O grupo leva o nome o nome de Diana Arón, jornalista chilena do jornal clandestino El Rebelde e integrante do Movimento de Esquerda Revolucionária, que foi presa e desapareceu em 1975 durante a ditadura de Augusto Pinochet.
O coletivo tem como objetivo trocar informações, materiais e análises sobre a ilha, destacar a realidade cubana, sua cultura, suas conquistas sociais e os desafios ao seu desenvolvimento, além de fomentar a solidariedade e compartilhar suas contribuições com os povos do mundo.
Em videoconferência, o presidente da União de Jornalistas de Cuba, Ricardo Ronquillo, agardeceu esta articulação de forças midiáticas de esquerda e progressistas com o sistema de mídia pública de seu país para enfrentar a primeira etapa da guerra contra a nação caribenha.
Denunciou que os Estados Unidos estão combinando atualmente o bloqueio econômico e petrolífero, que descreveu como genocídio, com uma política de descrédito aos líderes da Revolução.
O caso mais grave foi o anúncio de um tribunal de Miami de que processaria um dos principais líderes revolucionários, o general de Exército Raúl Castro.
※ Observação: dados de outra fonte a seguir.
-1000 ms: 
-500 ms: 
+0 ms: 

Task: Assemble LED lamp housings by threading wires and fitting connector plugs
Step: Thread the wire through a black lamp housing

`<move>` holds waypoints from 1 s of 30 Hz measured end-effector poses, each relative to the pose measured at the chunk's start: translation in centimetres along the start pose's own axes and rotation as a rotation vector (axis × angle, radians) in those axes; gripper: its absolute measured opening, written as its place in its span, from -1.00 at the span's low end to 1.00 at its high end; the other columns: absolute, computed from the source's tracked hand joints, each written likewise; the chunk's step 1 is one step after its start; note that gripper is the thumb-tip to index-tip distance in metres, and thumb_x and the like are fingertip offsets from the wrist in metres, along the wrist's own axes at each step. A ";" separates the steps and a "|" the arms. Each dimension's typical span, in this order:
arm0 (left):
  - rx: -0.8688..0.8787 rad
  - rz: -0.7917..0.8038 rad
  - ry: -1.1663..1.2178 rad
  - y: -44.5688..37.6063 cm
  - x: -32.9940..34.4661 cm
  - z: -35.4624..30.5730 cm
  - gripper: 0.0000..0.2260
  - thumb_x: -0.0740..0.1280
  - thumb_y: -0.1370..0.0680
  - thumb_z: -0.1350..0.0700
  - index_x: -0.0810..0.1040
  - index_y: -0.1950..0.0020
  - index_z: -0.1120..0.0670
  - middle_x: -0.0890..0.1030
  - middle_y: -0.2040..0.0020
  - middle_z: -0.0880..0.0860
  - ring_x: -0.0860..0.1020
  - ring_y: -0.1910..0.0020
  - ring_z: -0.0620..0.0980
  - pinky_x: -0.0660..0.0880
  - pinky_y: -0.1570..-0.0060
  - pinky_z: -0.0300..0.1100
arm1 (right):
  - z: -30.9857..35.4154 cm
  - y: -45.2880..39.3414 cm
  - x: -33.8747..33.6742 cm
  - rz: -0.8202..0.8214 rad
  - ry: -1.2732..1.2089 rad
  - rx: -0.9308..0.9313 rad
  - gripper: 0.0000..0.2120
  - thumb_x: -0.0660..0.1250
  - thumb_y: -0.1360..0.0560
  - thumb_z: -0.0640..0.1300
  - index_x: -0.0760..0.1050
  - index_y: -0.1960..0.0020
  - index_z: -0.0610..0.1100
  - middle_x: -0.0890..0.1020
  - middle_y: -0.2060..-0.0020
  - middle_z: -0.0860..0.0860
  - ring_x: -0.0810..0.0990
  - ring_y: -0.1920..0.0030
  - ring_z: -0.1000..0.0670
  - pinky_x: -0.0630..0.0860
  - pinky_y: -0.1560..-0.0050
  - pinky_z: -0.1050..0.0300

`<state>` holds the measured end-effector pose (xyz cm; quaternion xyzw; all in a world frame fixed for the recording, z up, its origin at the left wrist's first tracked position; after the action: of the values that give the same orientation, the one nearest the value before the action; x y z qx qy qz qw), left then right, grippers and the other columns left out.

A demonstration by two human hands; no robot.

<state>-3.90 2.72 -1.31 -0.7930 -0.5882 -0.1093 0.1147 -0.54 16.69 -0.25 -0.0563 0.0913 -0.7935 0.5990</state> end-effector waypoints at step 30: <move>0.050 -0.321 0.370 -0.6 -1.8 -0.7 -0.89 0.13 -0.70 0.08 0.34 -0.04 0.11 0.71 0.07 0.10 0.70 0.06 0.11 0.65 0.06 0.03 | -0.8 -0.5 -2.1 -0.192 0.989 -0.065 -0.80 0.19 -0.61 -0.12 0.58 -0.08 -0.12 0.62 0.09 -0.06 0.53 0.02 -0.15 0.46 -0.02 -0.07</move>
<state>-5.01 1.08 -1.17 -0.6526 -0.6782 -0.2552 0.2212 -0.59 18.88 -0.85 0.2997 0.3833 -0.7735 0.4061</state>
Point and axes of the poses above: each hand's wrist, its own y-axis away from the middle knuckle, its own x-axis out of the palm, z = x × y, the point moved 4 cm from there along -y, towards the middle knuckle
A jornalista chilena e membro do conselho da rede, Águeda Sáez, enfatizou a importância dessa organização para romper o bloqueio de informação imposto à ilha.
“Criar a rede era algo que devíamos”, disse ela, observando que grupos semelhantes já existiam há vários anos em outros países do Cone Sul. O embaixador cubano no Chile, Oscar Cornelio Oliva, expressou sua gratidão pelo gesto e ressaltou a necessidade de esforços coordenados para combater as notícias falsas e o bloqueio midiático em torno de seu país.